I have a number of hive warehouses. The data resides in parquet files in Amazon S3. Some of the tables contain TB of data. Currently in hive most tables are partitioned by a combination of month and year, both of which are saved mainly as string. Other fields are either bigint, int, float, double, string and unix timestamps. Our goal is to migrate them to apache iceberg tables. The challenge is how to choose the partition keys.
I have already calculated the cardinality of each field in each table by:
Select COUNT(DISTINCT my_column) As my_column_count
From my_table;
I have also calculated the percentage of null values for each field:
SELECT 100.0 * count(*)/number_of_all_records
FROM my_db.my_table
Where my_column IS NULL;
In short I already know three things for each field:
- Data type
- Cardinality
- Percentage of null values
By knowing these three pieces of information, my question is how should I choose the best column or combination of columns as partition keys for my future iceberg tables?

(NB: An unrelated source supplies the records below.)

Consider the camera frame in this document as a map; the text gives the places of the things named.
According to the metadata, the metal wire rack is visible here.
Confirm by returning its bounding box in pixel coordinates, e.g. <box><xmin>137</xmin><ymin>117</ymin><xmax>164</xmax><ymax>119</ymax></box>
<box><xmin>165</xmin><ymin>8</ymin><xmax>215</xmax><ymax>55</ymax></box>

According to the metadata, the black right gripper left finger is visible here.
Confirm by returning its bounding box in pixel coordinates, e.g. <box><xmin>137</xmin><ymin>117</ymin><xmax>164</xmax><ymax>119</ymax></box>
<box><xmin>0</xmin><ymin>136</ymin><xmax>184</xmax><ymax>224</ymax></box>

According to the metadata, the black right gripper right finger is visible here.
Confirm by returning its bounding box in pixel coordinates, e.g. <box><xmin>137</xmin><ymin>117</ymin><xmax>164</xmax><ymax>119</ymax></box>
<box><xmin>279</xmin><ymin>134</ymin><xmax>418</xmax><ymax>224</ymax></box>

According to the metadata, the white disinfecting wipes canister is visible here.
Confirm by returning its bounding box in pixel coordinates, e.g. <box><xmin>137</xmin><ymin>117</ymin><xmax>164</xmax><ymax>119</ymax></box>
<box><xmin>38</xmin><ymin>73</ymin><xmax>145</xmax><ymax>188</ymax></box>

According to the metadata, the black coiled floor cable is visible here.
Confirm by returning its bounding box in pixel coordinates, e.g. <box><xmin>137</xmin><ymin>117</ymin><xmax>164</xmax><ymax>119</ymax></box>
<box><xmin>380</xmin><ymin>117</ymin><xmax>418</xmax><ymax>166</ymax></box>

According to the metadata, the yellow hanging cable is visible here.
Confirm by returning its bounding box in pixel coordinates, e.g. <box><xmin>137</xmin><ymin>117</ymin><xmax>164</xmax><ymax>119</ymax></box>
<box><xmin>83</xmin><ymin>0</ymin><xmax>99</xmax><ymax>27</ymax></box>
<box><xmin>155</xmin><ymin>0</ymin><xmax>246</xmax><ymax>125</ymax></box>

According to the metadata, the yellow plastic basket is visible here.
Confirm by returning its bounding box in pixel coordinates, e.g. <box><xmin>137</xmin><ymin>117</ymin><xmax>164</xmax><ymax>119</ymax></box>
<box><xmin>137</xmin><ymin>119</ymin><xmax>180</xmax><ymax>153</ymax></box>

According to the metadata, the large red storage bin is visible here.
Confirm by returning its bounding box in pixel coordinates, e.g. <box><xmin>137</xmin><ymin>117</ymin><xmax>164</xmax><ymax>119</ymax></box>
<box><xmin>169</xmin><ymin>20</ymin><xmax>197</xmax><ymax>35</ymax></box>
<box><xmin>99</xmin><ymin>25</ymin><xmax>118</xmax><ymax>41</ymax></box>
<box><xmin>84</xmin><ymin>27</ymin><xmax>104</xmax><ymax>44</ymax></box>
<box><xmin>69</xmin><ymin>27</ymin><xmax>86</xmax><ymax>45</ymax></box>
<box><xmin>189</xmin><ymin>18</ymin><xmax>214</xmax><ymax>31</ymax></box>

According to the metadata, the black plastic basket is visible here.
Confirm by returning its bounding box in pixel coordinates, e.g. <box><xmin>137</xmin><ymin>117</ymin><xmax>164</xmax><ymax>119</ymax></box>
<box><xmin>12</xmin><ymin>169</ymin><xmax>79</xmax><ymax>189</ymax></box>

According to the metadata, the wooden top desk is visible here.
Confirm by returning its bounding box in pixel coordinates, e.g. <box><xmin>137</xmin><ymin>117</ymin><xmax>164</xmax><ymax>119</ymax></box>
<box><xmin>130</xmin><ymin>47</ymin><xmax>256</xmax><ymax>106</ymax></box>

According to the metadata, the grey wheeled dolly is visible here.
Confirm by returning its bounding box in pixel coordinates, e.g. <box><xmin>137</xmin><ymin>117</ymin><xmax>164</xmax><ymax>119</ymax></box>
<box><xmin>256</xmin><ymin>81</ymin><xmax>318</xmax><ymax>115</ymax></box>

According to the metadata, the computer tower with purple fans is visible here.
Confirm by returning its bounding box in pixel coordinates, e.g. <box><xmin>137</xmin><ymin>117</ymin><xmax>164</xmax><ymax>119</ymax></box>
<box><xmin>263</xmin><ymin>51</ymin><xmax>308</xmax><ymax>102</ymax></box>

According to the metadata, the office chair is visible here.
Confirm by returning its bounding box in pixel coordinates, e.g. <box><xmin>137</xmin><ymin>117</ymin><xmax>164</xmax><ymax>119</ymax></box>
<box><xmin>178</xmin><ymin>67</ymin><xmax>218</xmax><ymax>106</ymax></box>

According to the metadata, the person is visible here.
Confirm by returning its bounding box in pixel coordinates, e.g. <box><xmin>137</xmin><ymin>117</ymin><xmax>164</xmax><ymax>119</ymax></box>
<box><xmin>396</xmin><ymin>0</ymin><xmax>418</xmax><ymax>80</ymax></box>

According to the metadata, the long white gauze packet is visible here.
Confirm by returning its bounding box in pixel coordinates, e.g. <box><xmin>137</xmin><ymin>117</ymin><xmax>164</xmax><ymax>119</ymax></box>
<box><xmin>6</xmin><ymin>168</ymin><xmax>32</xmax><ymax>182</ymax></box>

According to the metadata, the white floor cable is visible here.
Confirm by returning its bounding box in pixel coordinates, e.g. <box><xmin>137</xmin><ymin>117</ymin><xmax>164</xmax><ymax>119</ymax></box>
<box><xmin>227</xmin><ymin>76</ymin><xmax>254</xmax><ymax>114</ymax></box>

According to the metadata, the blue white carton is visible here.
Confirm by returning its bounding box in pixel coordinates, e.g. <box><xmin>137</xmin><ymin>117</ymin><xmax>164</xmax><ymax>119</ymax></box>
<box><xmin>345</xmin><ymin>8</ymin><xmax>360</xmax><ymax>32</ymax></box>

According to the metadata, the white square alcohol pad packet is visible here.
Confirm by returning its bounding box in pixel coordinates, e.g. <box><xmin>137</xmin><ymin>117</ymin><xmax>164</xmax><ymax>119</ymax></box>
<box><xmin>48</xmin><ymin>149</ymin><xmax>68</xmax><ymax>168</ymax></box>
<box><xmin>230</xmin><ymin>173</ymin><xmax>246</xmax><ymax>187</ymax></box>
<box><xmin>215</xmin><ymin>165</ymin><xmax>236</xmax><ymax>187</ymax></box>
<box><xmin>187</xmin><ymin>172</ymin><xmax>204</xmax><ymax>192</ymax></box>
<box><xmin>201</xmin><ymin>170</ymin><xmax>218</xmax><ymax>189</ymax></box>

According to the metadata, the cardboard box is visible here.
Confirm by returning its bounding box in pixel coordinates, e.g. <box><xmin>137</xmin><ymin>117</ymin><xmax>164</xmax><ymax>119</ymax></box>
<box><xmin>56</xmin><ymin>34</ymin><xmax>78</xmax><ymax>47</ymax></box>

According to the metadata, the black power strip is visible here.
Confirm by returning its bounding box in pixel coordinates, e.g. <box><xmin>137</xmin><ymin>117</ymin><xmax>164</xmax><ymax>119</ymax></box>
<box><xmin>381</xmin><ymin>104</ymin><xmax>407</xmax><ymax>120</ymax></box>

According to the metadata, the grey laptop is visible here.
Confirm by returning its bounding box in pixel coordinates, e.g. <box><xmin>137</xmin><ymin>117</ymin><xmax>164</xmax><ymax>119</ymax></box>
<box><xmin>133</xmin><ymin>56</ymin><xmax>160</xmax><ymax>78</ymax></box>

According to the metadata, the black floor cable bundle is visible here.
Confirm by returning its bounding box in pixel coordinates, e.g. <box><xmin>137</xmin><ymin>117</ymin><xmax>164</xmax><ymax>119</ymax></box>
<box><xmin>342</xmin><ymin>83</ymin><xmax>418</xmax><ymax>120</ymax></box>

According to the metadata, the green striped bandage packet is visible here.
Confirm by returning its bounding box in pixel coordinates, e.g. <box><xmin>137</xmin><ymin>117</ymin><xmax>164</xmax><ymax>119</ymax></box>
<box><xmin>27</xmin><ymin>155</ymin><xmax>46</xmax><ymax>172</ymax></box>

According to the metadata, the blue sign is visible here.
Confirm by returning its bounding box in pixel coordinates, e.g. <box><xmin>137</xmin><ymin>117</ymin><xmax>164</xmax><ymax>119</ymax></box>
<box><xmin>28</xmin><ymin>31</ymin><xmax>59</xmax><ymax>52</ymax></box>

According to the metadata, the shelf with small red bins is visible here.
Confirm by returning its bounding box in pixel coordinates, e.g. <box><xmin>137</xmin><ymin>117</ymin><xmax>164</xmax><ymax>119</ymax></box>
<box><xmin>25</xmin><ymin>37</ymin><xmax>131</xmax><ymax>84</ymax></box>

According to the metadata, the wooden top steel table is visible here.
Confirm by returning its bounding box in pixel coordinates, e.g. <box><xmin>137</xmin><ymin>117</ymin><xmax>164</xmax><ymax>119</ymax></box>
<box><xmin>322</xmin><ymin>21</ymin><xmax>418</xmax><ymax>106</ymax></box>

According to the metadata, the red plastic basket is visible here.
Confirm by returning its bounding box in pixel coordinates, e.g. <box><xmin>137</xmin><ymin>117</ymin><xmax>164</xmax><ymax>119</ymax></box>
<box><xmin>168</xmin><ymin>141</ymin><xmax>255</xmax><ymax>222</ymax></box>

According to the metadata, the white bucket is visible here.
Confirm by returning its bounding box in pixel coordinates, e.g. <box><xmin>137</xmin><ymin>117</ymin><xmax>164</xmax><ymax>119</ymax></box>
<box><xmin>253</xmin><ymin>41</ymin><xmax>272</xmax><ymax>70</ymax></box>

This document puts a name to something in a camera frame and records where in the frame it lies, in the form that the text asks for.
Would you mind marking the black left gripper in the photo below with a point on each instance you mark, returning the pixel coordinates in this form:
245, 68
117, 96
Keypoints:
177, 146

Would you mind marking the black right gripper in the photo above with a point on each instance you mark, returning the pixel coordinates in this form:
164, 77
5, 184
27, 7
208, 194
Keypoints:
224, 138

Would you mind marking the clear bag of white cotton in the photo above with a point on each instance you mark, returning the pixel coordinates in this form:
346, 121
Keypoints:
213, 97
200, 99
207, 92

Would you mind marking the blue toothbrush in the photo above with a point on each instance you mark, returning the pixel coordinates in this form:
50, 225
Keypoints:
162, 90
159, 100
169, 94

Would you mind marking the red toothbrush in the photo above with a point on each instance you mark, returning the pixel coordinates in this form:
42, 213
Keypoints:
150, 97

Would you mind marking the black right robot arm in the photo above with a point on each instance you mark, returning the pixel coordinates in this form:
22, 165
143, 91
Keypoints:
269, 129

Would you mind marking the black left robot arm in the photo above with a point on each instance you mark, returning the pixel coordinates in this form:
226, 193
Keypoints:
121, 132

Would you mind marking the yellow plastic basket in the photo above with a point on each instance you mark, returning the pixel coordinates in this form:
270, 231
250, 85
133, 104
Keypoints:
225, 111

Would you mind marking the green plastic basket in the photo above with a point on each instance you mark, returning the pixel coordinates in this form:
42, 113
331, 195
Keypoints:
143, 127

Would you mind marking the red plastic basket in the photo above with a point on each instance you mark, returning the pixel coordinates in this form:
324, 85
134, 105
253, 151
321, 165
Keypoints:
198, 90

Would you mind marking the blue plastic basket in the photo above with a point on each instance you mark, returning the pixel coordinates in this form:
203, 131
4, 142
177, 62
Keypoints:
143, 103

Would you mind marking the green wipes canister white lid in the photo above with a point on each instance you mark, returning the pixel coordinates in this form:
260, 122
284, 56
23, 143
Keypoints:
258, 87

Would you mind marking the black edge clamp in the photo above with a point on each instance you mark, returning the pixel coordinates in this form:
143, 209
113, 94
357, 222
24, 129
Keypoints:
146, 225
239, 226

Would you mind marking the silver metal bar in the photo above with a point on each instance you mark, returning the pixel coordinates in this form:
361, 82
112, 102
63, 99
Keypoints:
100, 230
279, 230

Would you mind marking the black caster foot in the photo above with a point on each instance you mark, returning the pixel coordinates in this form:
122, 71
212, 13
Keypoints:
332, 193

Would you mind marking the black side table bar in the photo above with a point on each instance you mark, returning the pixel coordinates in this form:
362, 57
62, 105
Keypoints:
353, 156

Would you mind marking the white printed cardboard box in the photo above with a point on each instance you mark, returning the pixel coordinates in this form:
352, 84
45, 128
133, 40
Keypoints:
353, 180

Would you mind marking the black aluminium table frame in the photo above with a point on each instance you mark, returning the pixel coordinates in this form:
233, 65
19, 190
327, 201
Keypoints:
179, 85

Are there any rule of thumbs?
How many partitions is considered as optimized when choosing partition keys? What data type is best when choosing partition keys? What are other factors that need to be considered? Is bucketing the same in iceberg tables as it is in hive and how it can be leveraged by the partition keys? What data types are best for partition keys? Is it better to have many small partitions or having a few big partitions? Any other aspects in partition keys that need to be considered?